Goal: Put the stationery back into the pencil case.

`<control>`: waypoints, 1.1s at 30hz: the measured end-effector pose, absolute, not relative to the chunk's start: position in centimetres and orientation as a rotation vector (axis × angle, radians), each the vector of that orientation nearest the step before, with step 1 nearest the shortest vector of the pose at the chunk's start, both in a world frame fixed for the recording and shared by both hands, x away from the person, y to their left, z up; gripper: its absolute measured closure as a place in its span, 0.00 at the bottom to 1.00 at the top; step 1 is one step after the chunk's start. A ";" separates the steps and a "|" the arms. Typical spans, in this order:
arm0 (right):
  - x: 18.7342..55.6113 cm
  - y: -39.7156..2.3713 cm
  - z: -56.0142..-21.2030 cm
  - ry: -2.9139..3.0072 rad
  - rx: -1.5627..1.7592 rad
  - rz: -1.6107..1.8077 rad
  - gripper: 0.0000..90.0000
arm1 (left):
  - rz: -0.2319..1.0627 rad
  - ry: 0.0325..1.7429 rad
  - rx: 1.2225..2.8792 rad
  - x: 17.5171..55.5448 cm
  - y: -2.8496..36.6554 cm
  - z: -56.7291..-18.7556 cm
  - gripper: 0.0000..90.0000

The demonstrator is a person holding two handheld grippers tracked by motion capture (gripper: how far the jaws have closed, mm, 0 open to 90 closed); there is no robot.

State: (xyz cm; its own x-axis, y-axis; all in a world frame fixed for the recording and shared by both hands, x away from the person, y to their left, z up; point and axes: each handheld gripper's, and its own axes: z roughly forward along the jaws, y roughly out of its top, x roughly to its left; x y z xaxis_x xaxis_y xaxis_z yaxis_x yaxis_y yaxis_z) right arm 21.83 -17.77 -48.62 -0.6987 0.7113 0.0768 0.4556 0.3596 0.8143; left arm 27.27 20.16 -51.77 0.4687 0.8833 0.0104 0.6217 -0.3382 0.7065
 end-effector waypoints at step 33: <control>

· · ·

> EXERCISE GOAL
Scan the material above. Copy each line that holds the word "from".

> REPLY
`<control>`: waypoints, 1.1s at 30hz: the measured end-effector pose, absolute, not relative to the chunk's start: position in centimetres and orientation as a rotation vector (axis × angle, radians), each the vector of that orientation nearest the step before, with step 1 nearest the shortest vector of the pose at the chunk's start, both in a world frame fixed for the recording and shared by both hands, x away from the person, y to their left, z up; gripper: its absolute measured closure as a place in its span, 0.00 at the bottom to 1.00 at the top; step 1 is one step after the chunk's start. A ";" separates the steps and a "|" the arms. Typical spans, in this order:
State: (xyz cm; its own x-axis, y-axis; all in a world frame fixed for the recording and shared by both hands, x away from the person, y to their left, z up; point and axes: each handheld gripper's, and its own axes: z roughly forward along the jaws, y roughly out of its top, x roughly to its left; x y z xaxis_x xaxis_y xaxis_z yaxis_x yaxis_y yaxis_z) right arm 21.83 -17.77 -48.62 -0.6987 0.7113 0.0768 0.4556 0.3596 0.8143; left arm 27.27 20.16 -51.77 0.4687 0.8833 0.0104 0.6217 -0.3382 0.7065

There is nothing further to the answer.